E.    NO EFFECT ON FIDUCIARY OBLIGATIONS OF INTERESTED SHAREHOLDERS. Nothing contained in this Article VI shall be construed to relieve any Interested Shareholder from any fiduciary obligation imposed by law.

F.    AMENDMENT OR REPEAL. Notwithstanding any other provisions of this Article VI or of any other Article hereof, or of the By-laws of the corporation (and notwithstanding the fact that a lesser percentage may be specified from time to time by law, this Article VI, any other Article hereof, or the By-laws of the corporation), the provisions of this Article VI may not be altered, amended or repealed in any respect, nor may any provision inconsistent therewith be adopted, unless such alteration, amendment, repeal or adoption is approved by the affirmative vote of the holders of at least 80% of the combined voting power of the then outstanding Voting Stock, voting together as a single class.

VII.

A.    ELECTION AND TERMS OF DIRECTORS. Except as may otherwise be provided in or fixed by or pursuant to the provisions of Article IV hereof relating to the rights of the holders of any class or series of stock having a preference over the Common Stock as to dividends or upon liquidation to elect directors under specified circumstances, the directors elected at or prior to the annual meeting of shareholders in 2010 shall be classified, with respect to the time for which they severally hold office, into three classes, as nearly equal in number as possible, with each class of directors to serve for a term expiring at the annual meeting of shareholders held in the third year following the year of their election and until their successors are elected and qualified, subject to earlier death, resignation or removal. At each annual meeting of shareholders of the corporation after the annual meeting of shareholders in 2010 and except as may otherwise be provided in or fixed by or pursuant to the provisions of Article IV hereof relating to the rights of the holders of any class or series of stock having a preference over the Common Stock as to dividends or upon liquidation to elect directors under specified circumstances, the directors shall be elected for terms expiring at the next annual meeting of shareholders and until their successors are elected and qualified, subject to earlier death, resignation or removal; provided that the directors elected at or prior to the 2010 annual meeting of shareholders shall continue to serve until their terms expire.
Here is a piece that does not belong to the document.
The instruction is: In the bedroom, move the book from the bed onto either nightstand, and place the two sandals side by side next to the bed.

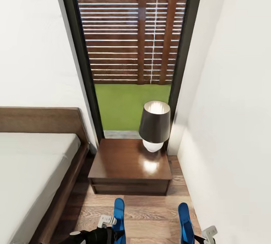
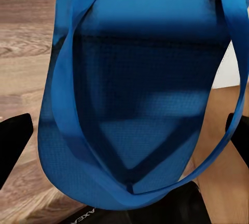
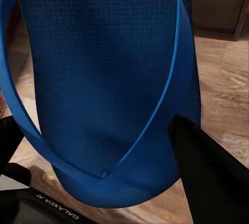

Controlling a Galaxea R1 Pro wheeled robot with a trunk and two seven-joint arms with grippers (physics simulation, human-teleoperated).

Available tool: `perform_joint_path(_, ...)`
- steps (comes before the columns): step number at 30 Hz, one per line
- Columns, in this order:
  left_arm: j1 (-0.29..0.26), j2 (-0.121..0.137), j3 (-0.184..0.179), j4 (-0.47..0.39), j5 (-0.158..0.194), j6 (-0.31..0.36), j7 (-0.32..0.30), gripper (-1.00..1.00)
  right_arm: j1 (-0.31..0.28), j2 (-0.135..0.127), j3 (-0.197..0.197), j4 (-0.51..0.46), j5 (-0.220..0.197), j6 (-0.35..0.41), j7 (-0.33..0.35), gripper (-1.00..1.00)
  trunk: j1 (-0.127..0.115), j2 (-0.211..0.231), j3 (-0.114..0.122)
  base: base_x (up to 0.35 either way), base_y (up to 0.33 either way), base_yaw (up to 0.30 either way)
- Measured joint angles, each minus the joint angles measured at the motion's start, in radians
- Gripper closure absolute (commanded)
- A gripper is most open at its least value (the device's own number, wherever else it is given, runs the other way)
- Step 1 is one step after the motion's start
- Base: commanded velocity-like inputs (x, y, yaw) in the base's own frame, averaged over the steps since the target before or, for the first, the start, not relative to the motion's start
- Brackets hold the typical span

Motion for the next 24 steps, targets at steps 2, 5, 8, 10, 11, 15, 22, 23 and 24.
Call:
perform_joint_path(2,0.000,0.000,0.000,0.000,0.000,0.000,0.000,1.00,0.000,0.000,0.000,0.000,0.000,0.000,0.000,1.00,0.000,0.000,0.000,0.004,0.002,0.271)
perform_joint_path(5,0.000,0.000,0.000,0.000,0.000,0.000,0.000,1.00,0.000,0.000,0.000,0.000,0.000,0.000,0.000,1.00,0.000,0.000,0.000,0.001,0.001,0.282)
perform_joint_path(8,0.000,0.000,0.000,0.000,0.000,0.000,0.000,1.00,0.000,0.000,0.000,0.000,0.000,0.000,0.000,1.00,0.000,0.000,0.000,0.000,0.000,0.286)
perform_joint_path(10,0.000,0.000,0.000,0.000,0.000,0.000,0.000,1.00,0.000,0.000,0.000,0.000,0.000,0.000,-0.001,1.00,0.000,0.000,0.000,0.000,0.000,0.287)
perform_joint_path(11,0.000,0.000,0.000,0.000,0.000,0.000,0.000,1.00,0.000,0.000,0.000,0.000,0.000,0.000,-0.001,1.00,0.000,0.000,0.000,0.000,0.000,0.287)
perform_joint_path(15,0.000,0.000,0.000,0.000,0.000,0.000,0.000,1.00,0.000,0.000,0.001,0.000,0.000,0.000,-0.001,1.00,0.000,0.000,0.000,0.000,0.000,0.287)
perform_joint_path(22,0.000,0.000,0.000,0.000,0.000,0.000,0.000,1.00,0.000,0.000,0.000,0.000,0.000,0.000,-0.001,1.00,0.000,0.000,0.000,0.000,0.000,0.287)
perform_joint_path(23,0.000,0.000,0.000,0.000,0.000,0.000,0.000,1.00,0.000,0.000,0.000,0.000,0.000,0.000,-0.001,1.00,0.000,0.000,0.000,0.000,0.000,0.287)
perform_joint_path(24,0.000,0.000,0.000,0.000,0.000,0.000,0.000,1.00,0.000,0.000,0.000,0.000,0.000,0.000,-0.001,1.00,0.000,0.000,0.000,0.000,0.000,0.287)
In each case, directors shall hold office until their successors are elected and qualified.

B.    SHAREHOLDER NOMINATION OF DIRECTOR CANDIDATES AND INTRODUCTION OF BUSINESS. Advance notice of shareholder nominations for the election of directors, and advance notice of business to be brought by shareholders before an annual meeting of shareholders, shall be given in the manner provided in the By-laws of the corporation.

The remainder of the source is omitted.